| INSTRUCTIONS TO FOLLOW |
Return the lines below that contain the word "held".

:: DATA TO USE ::

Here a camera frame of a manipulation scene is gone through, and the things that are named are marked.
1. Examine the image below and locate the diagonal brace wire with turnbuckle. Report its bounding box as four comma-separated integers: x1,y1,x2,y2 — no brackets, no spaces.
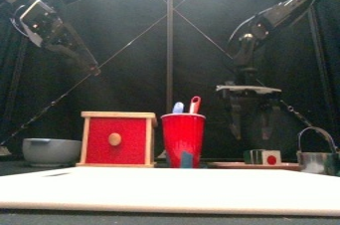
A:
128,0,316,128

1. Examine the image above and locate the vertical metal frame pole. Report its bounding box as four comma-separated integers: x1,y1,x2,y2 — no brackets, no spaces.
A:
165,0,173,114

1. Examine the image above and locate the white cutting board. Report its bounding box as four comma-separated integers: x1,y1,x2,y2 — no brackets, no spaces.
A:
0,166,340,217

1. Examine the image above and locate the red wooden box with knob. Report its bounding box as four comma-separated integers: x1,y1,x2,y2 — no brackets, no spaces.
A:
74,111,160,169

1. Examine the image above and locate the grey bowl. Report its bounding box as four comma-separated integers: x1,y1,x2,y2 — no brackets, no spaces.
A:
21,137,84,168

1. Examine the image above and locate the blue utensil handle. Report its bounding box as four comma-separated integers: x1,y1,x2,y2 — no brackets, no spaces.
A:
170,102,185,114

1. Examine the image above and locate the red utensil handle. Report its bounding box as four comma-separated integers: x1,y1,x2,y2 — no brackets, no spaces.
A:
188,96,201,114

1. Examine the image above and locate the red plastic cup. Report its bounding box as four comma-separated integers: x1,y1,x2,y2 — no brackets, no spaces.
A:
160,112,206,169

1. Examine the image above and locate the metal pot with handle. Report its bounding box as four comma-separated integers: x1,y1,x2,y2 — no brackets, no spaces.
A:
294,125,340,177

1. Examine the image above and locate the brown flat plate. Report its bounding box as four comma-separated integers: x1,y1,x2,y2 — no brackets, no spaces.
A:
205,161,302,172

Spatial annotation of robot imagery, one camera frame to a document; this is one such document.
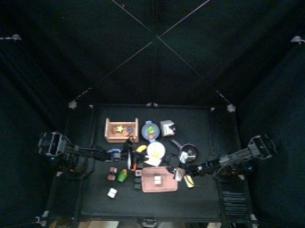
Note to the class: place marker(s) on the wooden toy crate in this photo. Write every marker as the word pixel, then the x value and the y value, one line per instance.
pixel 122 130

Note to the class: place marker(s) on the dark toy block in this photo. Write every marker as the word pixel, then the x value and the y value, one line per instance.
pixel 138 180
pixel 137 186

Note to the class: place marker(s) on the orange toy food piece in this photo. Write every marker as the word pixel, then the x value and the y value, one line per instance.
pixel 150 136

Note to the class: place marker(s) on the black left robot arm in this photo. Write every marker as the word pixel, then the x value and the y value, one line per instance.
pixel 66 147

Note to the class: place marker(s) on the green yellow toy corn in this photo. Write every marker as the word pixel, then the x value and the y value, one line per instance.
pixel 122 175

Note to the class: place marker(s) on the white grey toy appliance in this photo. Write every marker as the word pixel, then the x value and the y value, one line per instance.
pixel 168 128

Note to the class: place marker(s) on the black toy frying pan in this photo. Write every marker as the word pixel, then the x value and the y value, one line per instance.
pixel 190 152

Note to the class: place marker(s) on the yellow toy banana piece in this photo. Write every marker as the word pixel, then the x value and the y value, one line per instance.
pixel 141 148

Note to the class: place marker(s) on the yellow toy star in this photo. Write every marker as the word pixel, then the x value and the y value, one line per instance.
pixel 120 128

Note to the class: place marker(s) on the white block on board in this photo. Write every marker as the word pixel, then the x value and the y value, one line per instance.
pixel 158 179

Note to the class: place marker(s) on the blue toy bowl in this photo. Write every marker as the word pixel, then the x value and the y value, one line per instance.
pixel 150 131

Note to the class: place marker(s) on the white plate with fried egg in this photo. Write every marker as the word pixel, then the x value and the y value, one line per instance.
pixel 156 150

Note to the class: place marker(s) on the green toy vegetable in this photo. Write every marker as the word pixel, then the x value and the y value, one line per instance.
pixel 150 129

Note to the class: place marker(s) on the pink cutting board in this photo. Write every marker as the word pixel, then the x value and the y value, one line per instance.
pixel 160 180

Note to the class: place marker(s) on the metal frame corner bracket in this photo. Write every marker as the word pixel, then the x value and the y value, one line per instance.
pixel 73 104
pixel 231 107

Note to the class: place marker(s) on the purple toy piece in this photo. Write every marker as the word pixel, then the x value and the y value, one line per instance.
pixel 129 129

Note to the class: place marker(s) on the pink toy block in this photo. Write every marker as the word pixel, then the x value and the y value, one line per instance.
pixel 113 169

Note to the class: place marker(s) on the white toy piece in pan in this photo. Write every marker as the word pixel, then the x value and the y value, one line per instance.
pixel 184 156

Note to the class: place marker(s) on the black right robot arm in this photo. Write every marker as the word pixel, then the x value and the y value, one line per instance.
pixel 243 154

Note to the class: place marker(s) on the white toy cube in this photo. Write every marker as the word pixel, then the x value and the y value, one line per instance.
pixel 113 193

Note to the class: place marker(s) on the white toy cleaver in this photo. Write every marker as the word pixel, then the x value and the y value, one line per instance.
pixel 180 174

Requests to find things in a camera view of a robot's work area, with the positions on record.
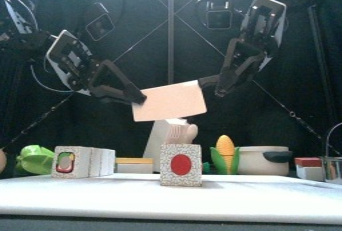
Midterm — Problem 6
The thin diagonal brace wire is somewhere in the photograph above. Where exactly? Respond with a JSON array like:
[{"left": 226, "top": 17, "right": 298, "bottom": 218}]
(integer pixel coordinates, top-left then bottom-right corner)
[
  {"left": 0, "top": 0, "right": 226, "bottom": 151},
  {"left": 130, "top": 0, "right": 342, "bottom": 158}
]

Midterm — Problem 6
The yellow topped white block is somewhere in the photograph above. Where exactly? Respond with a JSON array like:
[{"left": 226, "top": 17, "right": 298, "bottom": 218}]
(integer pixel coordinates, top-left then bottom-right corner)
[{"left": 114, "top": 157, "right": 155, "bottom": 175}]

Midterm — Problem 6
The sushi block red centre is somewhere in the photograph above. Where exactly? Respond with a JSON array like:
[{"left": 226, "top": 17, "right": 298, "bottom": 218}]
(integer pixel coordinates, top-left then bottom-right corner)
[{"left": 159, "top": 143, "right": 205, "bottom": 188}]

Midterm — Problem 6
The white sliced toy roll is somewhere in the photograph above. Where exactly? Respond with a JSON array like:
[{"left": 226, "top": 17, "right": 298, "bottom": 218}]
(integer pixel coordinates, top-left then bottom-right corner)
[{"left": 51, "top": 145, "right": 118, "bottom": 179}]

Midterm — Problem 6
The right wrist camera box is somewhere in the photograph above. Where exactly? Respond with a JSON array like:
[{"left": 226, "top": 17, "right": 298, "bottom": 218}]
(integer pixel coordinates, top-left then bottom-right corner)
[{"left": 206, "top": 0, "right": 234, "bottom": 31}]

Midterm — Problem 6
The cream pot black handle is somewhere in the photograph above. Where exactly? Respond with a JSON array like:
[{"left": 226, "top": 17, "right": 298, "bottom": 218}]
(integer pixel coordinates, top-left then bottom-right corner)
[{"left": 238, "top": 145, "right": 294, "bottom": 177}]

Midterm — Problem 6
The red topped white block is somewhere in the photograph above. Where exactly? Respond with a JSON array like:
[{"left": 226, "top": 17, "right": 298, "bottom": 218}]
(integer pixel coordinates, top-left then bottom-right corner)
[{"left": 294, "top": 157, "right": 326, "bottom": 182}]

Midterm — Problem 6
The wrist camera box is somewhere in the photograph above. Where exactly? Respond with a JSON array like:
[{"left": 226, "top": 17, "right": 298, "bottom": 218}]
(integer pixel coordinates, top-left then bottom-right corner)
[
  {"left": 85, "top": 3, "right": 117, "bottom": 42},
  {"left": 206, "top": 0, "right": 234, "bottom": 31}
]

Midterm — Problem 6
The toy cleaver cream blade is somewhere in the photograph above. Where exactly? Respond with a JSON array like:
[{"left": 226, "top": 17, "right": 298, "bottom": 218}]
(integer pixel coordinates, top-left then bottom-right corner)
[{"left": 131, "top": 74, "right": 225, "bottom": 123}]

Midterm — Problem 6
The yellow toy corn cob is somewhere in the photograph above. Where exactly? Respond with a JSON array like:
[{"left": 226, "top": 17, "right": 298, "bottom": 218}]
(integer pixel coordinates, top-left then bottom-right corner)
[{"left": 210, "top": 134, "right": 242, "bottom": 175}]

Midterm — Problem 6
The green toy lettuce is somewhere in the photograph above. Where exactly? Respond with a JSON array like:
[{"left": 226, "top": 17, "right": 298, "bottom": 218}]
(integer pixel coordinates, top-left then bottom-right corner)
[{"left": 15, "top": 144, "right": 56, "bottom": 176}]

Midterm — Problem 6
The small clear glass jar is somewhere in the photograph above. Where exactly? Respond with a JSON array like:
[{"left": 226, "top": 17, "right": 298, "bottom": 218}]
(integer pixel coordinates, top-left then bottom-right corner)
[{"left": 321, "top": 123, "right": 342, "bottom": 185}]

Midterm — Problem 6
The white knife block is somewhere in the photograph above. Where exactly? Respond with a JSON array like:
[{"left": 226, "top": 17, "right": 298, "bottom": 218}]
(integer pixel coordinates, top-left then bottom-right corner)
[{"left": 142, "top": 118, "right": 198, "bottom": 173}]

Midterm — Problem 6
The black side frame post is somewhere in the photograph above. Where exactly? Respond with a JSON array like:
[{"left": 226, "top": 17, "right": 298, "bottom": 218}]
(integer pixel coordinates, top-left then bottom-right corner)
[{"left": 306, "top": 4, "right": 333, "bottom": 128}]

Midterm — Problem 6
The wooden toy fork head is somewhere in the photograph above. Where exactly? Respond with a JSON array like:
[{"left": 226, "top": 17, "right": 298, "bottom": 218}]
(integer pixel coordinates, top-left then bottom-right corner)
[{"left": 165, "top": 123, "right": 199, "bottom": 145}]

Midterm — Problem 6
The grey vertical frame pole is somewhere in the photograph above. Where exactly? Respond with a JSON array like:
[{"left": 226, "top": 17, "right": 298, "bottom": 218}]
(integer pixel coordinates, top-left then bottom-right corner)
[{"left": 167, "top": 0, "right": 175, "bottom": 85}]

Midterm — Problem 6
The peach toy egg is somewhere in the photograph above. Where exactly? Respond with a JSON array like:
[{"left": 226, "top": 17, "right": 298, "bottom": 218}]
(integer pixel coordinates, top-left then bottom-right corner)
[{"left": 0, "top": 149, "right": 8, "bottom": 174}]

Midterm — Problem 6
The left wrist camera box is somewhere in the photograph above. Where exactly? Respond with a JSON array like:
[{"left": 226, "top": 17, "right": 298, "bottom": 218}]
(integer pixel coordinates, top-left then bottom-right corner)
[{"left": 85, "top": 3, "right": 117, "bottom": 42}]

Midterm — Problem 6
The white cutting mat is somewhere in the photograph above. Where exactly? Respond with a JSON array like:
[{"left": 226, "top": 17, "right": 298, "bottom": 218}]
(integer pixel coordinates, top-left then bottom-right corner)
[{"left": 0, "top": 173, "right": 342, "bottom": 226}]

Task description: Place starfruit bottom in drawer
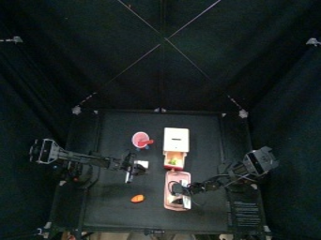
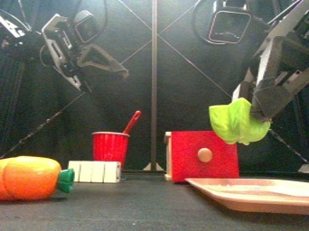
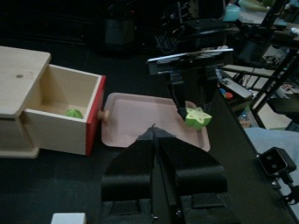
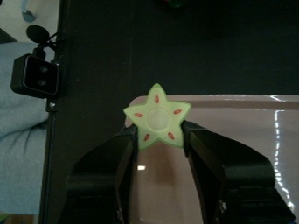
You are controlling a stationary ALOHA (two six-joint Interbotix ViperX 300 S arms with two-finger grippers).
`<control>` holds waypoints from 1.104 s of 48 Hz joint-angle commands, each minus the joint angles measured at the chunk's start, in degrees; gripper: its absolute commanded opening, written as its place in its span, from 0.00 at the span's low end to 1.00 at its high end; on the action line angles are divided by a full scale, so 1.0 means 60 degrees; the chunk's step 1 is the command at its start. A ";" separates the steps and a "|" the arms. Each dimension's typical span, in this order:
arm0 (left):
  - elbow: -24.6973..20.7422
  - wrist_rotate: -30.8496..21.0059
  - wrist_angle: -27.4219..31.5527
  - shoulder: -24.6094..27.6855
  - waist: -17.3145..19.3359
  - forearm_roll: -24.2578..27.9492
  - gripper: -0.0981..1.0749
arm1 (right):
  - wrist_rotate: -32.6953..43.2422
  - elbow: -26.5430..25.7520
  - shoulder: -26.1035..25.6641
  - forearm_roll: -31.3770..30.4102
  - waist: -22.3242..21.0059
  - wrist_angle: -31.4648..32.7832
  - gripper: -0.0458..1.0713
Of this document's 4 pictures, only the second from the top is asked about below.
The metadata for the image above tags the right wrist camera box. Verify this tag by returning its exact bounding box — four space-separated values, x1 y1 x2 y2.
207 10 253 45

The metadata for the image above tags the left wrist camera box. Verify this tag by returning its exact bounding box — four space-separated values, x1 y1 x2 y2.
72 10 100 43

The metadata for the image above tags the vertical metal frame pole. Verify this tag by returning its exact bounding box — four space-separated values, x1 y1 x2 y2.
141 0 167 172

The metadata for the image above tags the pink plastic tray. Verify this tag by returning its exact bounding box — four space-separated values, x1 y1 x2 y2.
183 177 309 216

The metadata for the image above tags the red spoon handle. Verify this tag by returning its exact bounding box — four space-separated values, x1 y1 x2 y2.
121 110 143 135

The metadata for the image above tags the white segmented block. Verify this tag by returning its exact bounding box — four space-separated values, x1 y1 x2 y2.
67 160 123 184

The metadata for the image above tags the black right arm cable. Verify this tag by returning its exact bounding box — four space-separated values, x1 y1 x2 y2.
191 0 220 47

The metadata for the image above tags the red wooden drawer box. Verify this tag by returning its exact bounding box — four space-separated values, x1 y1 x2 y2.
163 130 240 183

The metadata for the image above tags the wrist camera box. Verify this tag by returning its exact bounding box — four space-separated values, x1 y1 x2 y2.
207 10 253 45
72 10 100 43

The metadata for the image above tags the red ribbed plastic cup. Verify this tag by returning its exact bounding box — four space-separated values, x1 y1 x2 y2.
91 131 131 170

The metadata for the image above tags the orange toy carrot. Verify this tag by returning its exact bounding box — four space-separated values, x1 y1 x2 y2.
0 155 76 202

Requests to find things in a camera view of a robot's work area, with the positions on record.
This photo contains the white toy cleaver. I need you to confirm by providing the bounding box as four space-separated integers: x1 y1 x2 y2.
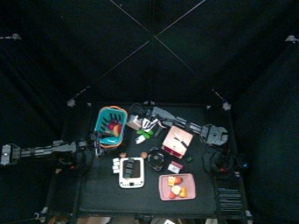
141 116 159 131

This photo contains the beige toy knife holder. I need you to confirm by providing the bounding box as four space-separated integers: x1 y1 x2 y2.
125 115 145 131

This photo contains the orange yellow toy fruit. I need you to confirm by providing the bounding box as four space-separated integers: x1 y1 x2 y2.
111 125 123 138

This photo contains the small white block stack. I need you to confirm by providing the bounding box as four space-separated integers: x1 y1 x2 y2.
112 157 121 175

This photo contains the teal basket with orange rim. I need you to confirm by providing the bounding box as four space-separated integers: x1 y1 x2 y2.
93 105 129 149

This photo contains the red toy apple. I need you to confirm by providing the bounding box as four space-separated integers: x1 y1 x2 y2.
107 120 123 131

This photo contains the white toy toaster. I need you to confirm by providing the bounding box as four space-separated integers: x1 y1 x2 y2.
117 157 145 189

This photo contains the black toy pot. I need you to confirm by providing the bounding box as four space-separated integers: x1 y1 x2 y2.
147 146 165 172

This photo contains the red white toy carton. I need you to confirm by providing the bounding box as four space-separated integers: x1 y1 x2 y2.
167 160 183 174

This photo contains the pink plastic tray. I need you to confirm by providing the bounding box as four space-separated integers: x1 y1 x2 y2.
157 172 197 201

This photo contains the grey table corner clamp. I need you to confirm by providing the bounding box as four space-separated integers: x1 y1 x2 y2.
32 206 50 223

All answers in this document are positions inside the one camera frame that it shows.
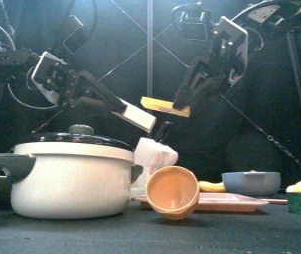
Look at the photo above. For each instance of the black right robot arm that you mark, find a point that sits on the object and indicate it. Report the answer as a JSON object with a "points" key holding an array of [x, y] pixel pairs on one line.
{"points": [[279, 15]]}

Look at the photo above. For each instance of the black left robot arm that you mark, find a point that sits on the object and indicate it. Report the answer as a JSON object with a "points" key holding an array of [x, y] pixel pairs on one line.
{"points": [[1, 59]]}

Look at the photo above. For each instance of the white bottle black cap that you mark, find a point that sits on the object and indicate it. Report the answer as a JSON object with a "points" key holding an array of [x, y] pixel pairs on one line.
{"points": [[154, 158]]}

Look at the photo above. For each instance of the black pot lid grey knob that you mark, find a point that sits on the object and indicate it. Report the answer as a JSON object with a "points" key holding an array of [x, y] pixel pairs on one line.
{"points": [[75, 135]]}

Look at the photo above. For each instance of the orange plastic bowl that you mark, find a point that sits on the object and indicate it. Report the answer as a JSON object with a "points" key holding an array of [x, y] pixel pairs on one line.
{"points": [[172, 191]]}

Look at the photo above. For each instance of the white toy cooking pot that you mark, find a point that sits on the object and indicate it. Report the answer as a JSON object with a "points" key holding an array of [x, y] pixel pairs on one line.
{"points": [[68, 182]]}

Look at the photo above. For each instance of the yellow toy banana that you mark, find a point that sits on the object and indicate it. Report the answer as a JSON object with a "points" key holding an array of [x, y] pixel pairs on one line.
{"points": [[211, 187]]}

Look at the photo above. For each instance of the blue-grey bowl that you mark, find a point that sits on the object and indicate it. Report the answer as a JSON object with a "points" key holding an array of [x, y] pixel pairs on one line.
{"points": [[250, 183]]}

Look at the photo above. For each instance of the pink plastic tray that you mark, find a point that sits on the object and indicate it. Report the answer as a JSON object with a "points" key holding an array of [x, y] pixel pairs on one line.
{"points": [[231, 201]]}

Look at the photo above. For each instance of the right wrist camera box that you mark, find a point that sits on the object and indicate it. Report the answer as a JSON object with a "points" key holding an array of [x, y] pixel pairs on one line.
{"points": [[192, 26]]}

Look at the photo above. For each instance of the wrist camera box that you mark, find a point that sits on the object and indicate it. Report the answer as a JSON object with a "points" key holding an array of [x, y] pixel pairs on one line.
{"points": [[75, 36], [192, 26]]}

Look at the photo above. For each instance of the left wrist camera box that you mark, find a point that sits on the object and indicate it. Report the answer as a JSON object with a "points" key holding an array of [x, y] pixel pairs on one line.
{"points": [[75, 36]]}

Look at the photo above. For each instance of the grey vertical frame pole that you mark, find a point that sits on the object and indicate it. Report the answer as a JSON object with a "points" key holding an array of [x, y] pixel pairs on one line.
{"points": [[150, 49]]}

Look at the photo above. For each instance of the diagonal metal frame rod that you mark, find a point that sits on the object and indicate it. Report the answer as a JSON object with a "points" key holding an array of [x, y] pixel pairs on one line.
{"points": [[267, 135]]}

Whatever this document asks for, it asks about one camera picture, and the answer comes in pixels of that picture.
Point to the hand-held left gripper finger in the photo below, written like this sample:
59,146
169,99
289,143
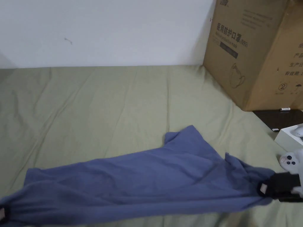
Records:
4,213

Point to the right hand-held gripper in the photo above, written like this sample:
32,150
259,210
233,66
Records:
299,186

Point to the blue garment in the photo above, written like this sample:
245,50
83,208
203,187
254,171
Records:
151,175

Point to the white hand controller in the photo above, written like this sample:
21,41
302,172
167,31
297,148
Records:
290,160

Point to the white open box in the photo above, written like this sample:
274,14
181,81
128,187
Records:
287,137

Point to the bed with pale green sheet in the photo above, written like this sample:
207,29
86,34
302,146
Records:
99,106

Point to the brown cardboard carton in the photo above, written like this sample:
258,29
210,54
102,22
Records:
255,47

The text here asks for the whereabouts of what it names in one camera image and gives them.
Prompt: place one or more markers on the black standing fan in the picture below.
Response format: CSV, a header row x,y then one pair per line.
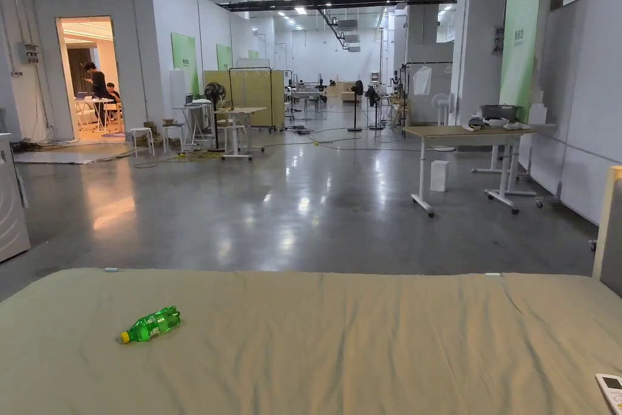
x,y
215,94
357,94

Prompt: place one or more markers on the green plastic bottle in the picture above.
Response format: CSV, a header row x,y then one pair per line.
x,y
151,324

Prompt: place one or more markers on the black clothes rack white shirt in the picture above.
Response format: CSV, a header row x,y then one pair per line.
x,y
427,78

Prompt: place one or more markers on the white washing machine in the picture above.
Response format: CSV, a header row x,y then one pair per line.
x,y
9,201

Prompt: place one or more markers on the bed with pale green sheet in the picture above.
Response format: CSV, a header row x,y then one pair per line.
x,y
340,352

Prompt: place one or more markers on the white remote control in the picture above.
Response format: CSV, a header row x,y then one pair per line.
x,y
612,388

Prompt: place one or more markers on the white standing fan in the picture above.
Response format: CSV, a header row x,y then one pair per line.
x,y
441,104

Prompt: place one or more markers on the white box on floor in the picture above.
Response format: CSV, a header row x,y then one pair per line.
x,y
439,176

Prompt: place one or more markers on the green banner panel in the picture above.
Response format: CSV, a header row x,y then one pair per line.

:::

| PROBLEM SOLUTION |
Point to the hand-held left gripper finger in the photo below, written like this sample:
Point to the right hand-held gripper in the photo above, written like this sample:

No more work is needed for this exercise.